Les Vieux fourneaux (T. 5) Bons pour l’asile

En librairie le 9 novembre 2018

de Wilfrid Lupano (scénario) et Paul Cauuet (dessin) – Ed. Dargaud Bénélux

Visuels © Lupano/Cauuet/Dargaud

Un énorme radeau gonflable vient s’échouer tel un cheval de Troie devant l’ambassade de Suisse à Paris, semant la pagaille parmi le personnel de sécurité. Une bande de vieillards déguisés en oncles Sam, gilets de sauvetage autour du cou, tente de prendre d’assaut la représentation helvétique en demandant à corps et à cri l’asile fiscal, et se retrouve inexorablement au poste…

C’est ainsi que s’ouvre le tome 5 des Vieux fourneaux. Le lecteur retrouvera ses personnages favoris : Antoine, Mimile et Pierrot, toujours gaillards, toujours prêts à renverser l’ordre établi, à s’insurger contre les injustices sociales, la mondialisation, le pouvoir des banques, le sort fait aux migrants.

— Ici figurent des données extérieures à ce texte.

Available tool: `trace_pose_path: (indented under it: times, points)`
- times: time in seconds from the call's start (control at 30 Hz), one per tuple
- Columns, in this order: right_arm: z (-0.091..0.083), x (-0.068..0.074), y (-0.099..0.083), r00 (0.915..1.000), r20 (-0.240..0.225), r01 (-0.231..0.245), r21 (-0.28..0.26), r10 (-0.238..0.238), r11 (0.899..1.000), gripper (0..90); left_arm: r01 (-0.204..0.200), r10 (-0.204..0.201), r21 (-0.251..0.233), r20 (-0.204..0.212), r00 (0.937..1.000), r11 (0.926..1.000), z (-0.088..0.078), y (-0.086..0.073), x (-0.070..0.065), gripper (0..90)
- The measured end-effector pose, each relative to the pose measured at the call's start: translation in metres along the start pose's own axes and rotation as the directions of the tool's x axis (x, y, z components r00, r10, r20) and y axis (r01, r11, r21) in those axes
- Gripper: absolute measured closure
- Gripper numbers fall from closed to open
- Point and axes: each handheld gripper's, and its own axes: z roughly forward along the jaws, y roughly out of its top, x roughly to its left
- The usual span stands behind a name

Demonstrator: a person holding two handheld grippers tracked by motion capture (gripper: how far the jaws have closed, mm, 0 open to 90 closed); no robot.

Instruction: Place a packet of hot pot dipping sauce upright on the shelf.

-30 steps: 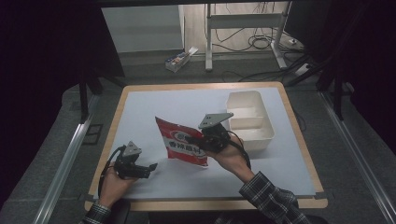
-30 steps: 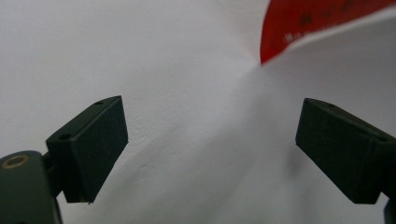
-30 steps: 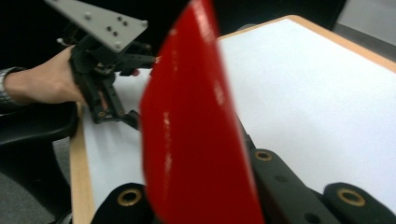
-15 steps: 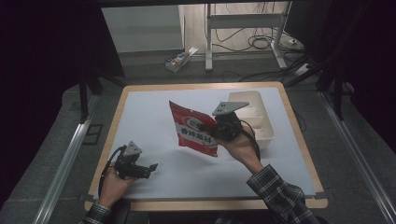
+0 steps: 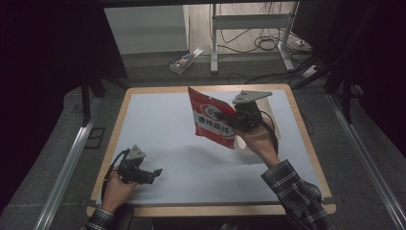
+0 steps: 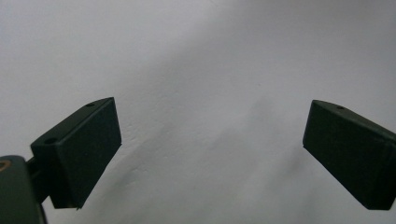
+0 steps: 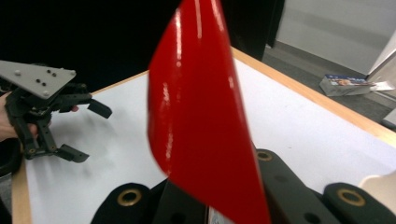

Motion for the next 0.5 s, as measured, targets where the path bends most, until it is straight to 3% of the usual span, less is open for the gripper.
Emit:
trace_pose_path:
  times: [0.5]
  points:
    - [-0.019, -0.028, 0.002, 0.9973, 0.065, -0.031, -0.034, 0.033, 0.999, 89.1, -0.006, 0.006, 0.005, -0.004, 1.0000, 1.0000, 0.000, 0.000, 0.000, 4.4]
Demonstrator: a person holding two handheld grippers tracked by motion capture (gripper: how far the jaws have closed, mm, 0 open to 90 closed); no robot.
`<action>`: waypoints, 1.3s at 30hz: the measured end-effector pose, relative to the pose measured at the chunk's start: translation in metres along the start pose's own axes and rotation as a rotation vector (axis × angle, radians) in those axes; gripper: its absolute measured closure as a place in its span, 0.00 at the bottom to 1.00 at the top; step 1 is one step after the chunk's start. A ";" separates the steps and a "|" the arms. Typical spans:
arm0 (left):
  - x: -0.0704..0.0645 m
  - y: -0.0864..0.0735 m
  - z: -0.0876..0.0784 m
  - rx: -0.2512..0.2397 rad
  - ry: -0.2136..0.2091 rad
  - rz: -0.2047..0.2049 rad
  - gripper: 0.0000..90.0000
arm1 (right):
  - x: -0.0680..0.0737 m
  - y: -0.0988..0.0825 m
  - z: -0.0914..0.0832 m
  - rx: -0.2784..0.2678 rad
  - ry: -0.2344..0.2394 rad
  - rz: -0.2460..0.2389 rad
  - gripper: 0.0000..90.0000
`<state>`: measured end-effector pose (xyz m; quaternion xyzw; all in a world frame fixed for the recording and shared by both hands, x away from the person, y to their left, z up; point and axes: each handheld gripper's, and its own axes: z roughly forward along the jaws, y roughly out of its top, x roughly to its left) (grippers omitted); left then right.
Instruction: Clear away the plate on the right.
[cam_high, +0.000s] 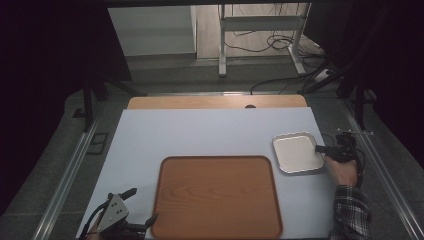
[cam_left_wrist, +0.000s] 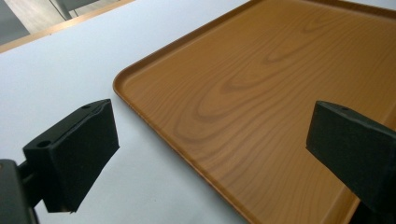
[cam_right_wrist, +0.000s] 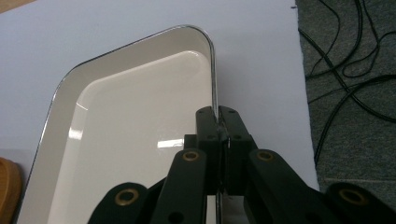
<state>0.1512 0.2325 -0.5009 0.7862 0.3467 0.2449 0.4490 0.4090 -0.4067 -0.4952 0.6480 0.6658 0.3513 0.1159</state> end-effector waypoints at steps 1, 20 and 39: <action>0.000 0.000 0.000 -0.001 0.000 0.000 0.02 | 0.000 0.000 0.000 0.000 0.000 0.000 0.98; -0.001 0.000 -0.001 -0.003 0.001 0.008 0.02 | 0.015 -0.008 -0.020 -0.043 0.067 0.030 0.98; -0.001 0.000 -0.001 -0.003 0.002 0.009 0.02 | 0.060 -0.019 -0.022 -0.019 0.169 -0.016 0.97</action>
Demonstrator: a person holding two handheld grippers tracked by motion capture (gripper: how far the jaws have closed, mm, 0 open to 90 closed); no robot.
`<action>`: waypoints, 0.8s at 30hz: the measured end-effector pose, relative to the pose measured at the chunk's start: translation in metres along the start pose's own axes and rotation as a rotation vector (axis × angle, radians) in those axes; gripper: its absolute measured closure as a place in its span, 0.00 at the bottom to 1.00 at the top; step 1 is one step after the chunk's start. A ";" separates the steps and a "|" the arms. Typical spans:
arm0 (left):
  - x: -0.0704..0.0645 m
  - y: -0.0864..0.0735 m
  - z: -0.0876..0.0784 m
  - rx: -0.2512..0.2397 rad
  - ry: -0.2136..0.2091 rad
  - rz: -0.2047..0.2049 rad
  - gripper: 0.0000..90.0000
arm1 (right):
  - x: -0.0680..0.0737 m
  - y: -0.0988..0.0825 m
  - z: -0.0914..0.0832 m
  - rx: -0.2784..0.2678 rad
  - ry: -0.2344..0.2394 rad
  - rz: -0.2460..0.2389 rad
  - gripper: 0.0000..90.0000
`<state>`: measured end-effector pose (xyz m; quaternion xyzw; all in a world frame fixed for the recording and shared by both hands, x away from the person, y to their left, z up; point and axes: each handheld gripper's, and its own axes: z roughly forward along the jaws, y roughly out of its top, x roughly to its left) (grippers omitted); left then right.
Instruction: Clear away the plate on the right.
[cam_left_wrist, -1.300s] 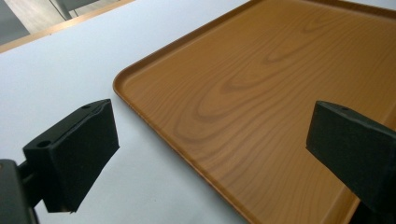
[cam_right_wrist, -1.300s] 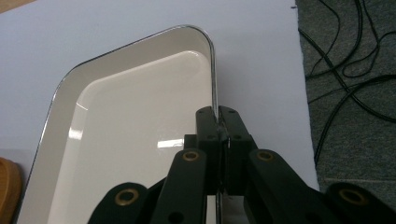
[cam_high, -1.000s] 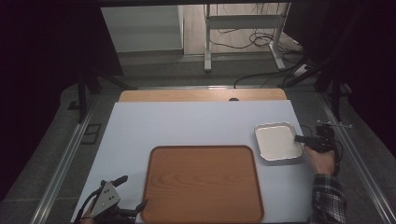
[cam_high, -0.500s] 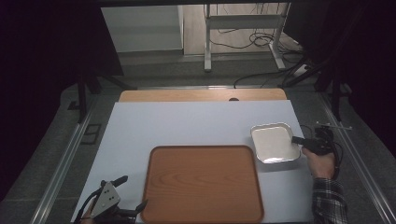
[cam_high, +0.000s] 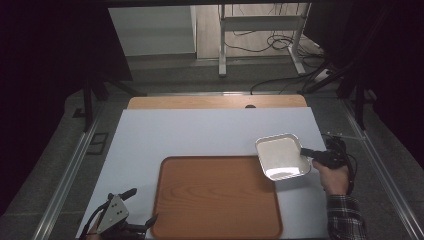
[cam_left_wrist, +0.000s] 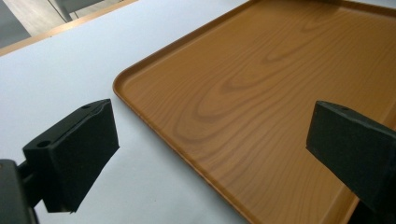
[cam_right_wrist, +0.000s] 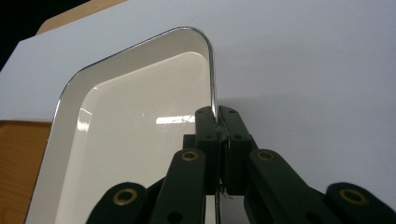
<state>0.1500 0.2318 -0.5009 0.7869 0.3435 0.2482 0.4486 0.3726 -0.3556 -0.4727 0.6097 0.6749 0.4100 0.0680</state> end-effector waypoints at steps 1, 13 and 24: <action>0.000 0.000 0.000 0.000 0.000 0.000 0.02 | 0.000 0.000 0.000 0.000 0.000 0.000 0.97; 0.000 0.000 0.000 0.000 0.000 0.001 0.02 | 0.037 -0.010 0.012 0.041 0.102 -0.030 0.97; 0.000 0.000 0.000 0.002 0.002 0.006 0.02 | 0.078 -0.026 0.029 0.095 0.164 -0.080 0.97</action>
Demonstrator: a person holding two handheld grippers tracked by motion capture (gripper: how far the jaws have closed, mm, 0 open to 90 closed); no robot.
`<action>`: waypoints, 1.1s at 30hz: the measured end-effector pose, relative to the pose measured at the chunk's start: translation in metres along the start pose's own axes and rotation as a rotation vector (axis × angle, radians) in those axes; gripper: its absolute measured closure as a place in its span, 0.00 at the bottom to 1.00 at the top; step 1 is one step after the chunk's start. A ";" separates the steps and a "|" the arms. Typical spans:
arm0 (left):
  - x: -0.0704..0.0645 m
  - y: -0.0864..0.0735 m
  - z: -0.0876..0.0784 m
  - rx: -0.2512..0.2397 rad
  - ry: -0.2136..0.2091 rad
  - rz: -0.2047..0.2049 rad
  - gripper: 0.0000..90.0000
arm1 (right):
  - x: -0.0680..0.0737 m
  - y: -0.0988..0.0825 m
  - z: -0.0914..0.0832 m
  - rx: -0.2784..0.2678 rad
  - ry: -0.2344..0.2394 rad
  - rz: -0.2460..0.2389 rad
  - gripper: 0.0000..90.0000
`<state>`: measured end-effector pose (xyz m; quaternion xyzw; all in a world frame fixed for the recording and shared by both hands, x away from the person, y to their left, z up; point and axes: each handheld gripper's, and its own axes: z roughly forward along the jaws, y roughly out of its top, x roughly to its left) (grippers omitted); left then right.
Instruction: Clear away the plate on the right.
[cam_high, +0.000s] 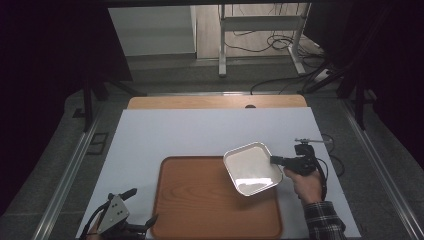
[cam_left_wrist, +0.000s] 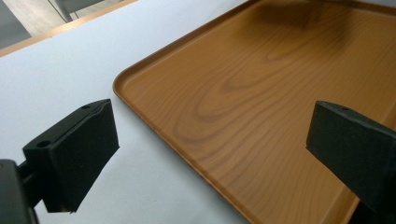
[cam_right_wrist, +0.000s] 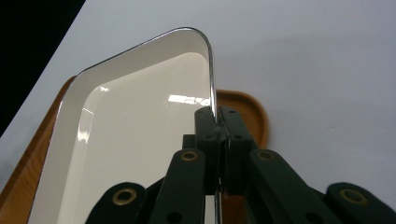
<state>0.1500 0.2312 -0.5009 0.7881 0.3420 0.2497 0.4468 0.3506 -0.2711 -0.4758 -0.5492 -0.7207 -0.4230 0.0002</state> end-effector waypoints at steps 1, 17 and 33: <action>0.000 0.000 0.000 0.000 0.000 0.000 0.02 | 0.003 -0.001 0.002 0.006 0.000 -0.008 0.97; 0.000 0.000 0.000 0.002 -0.001 0.006 0.02 | 0.041 -0.011 0.040 0.065 0.035 -0.035 0.97; 0.001 -0.001 -0.001 -0.011 -0.002 -0.004 0.02 | 0.051 -0.017 0.068 0.101 -0.025 -0.052 0.97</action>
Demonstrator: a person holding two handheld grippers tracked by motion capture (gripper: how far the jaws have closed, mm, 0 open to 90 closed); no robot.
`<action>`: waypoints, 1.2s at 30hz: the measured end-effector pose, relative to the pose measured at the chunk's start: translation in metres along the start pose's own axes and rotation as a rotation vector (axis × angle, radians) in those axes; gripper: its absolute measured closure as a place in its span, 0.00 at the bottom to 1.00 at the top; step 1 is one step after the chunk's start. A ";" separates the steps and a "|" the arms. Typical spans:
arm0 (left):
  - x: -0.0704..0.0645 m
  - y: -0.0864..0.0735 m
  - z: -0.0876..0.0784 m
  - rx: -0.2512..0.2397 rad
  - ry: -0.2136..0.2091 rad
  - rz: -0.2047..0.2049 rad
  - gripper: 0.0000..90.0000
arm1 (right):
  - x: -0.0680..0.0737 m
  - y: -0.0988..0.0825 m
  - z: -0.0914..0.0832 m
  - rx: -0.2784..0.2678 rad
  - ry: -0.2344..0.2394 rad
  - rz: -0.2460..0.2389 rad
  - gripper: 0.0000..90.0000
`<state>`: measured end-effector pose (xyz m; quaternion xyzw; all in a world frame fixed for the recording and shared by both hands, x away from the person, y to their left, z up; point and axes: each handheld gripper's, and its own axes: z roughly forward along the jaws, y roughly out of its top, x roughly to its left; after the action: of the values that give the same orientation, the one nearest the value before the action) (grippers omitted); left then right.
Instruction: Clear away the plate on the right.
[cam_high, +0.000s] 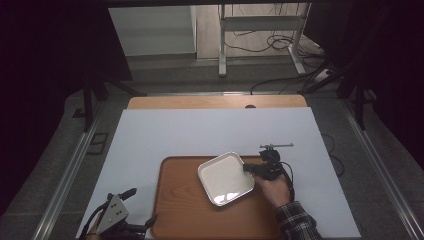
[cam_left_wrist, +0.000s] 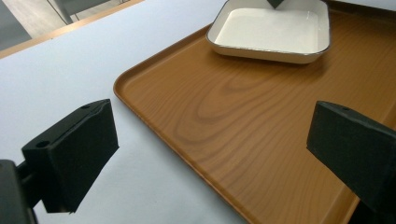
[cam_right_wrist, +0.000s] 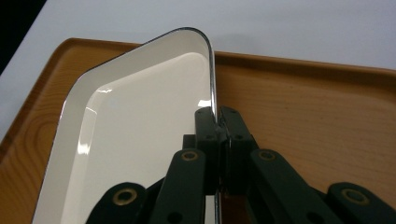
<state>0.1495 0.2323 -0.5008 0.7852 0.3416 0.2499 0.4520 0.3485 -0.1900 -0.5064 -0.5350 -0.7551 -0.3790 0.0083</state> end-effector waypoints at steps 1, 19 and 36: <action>0.000 0.000 0.000 0.000 -0.001 0.002 0.02 | -0.002 -0.001 0.002 0.004 -0.004 0.007 0.97; -0.001 0.000 -0.001 -0.002 -0.002 0.012 0.02 | 0.006 -0.003 -0.010 -0.021 -0.002 -0.146 0.67; 0.000 0.000 -0.001 -0.005 -0.004 0.013 0.02 | 0.036 -0.021 -0.042 -0.091 0.018 -0.368 0.75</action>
<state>0.1484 0.2327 -0.5005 0.7868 0.3350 0.2522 0.4529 0.2993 -0.1883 -0.4734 -0.3844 -0.8220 -0.4128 -0.0787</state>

Tandis que Pierrot retrouve au commissariat une ancienne ado dont il fut l’éducateur et qui est entrée dans la police, Antoine qui a la garde de sa petite-fille Juliette se voit obligé de reprendre contact avec son fils, et Mimile, qui s’apprête à assister au match de rugby France-Australie, erre dans les rues de Paris à la recherche de l’île de la Tordue, squat anar reconverti en dressing chic pour réfugiés par un artifice langagier dont on laisse la primeur au lecteur.

La question des migrants court comme un fil rouge le long de ce tome 5 et surgit aussi là où on ne l’attendait pas forcément.

Celle aussi de l’apparence dans notre société, où Cauuet et Lupano nous conduisent à des réflexions plus profondes qu’il n’y parait.

(détail planche).

On a toujours plaisir à retrouver l’équipe de vieux rebelles qui font chaud au cœur, et le tandem d’auteurs, œil ouvert sur le monde comme il va, a trouvé le filon pour nous faire sourire et nous alerter tout à la fois, par petites touches bien senties, du tas de cailloux énormes empilés sous le métro pour empêcher les réfugiés d’y trouver un abri pour la nuit, à la politique ségrégative des Australiens qui déportent les réfugiés sur une île perdue transformée en prison …

On chemine aussi avec les personnages et leur propre histoire familiale, retrouvailles, fâcheries, désaccords éthiques…. Mais mais mais, il faut bien dire que la veine commence à se tarir un peu, ou c’est peut-être le lecteur qui vieillit, on peine à retrouver la jubilation du premier tome…

Le plaisir est moins vif, mais il est toutefois toujours au rendez-vous, et le dessin nous rend presque joyeuses les marques des années qui s’inscrivent sur les visages de ces vieux irréductibles ; il faut aussi saluer toute la malice contenue dans le titre de l’album.